WHAT IS NEEDED -> Reproduce the records below exactly, with nothing altered.

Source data
=== Section Start ===

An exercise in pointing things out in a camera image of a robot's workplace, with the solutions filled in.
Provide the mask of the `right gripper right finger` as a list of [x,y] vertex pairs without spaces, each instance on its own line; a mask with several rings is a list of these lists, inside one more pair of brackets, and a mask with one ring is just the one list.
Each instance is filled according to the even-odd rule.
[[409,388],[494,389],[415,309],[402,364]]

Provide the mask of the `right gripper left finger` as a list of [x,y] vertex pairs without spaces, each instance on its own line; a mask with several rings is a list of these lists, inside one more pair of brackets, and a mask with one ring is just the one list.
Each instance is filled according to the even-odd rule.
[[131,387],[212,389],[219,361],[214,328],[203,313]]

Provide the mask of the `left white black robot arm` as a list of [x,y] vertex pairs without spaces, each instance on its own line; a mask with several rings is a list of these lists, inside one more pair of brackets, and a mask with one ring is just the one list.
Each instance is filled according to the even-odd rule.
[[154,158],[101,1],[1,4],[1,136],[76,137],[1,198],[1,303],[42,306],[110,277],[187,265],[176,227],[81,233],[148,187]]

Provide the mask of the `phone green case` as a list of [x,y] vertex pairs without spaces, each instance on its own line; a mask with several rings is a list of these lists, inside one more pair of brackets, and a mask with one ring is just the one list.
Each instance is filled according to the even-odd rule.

=== Section End ===

TASK RESULT ->
An exercise in pointing things out in a camera image of a robot's workplace, with the solutions filled in.
Provide the mask of the `right gripper right finger` as a list of [x,y] vertex pairs without spaces, each instance on its own line; a mask with several rings is a list of these lists, inside one more pair of brackets, and a mask with one ring is just the one list.
Each instance is filled according to the even-odd rule.
[[409,388],[494,389],[415,309],[402,364]]

Provide the mask of the `right gripper left finger` as a list of [x,y] vertex pairs without spaces, each instance on its own line; a mask with several rings is a list of these lists, inside one more pair of brackets, and a mask with one ring is just the one list.
Each instance is filled according to the even-odd rule.
[[131,387],[212,389],[219,361],[214,328],[203,313]]

Provide the mask of the `left white black robot arm` as a list of [x,y] vertex pairs without spaces, each instance on its own line; a mask with several rings is a list of these lists, inside one more pair of brackets, and a mask with one ring is just the one list.
Each instance is filled according to the even-odd rule.
[[154,158],[101,1],[1,4],[1,136],[76,137],[1,198],[1,303],[42,306],[110,277],[187,265],[176,227],[81,233],[148,187]]

Provide the mask of the `phone green case` as a list of [x,y] vertex pairs without spaces, each instance on its own line; a mask with several rings is a list of these lists, inside one more pair of brackets, and a mask with one ring is just the one list.
Each instance is filled according to the even-odd rule.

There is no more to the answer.